“In business, the competition will bite you if you keep running, if you stand still, they will swallow you.”
- Victor Kiam
Patent landscape in every high tech field today is much skewed with startup companies finding themselves at lower end of the landscape due to high competition from large companies covering the field with their patent portfolios.
A research article by NUS Singapore shows that in the last ten years, the patent applications filed by startups to that of large MNCs in the high tech segment were in the ratio of 1: 89.
While large companies with sufficient financial resources file for patents from an offensive stand, for e.g. to generate licensing revenues, initiate lawsuits etc., for a startup company filing a patent matters from more defensive perspective.
General trends show that majority of startups in high tech field are vulnerable to patent lawsuits or license settlements from large MNCs, however the same is not the case with startups owning patents.
A report by USPTO states that, while the merits of product features and functions are considered to be primary factors by investors and venture capitalists for funding a startup competing against behemoths, patent exclusivity comes as a second most important factor in the form of a defensive, protection measure and as a revenue generating asset at a later stage.

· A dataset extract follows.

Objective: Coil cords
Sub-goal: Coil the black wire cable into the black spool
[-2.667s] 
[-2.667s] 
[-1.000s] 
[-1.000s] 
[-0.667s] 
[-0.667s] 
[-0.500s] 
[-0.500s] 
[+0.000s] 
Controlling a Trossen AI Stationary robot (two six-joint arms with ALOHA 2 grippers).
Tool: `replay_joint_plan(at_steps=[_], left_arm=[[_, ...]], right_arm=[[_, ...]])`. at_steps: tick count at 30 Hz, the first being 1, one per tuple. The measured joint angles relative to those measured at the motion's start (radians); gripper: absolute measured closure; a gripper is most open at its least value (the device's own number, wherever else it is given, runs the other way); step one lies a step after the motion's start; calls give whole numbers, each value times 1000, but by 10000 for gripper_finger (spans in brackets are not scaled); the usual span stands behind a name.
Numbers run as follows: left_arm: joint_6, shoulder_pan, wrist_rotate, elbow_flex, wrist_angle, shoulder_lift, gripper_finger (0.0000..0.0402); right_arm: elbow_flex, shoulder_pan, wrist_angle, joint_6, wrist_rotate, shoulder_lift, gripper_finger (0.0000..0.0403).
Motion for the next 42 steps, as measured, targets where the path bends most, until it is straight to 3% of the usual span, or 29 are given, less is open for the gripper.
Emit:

In my opinion, the primary objective for a startup should not be to get a patent in order to attract investments or enforce the patents on other competitors. This is so for the following two reasons:
- Patents are not the only factors responsible for getting investments/ funding rather they are supplementary
- Enforcement and taking up patent litigation lawsuits are a costly affair for a startup and therefore not advisable
What actually matters for a startup company in the initial stages is to protect its pioneering product/ technology from getting copied out in the market and secondly ensuring that the product itself does not fall under the scope of any patents owned by competitors which largely constitutes of big companies and non-practising entities.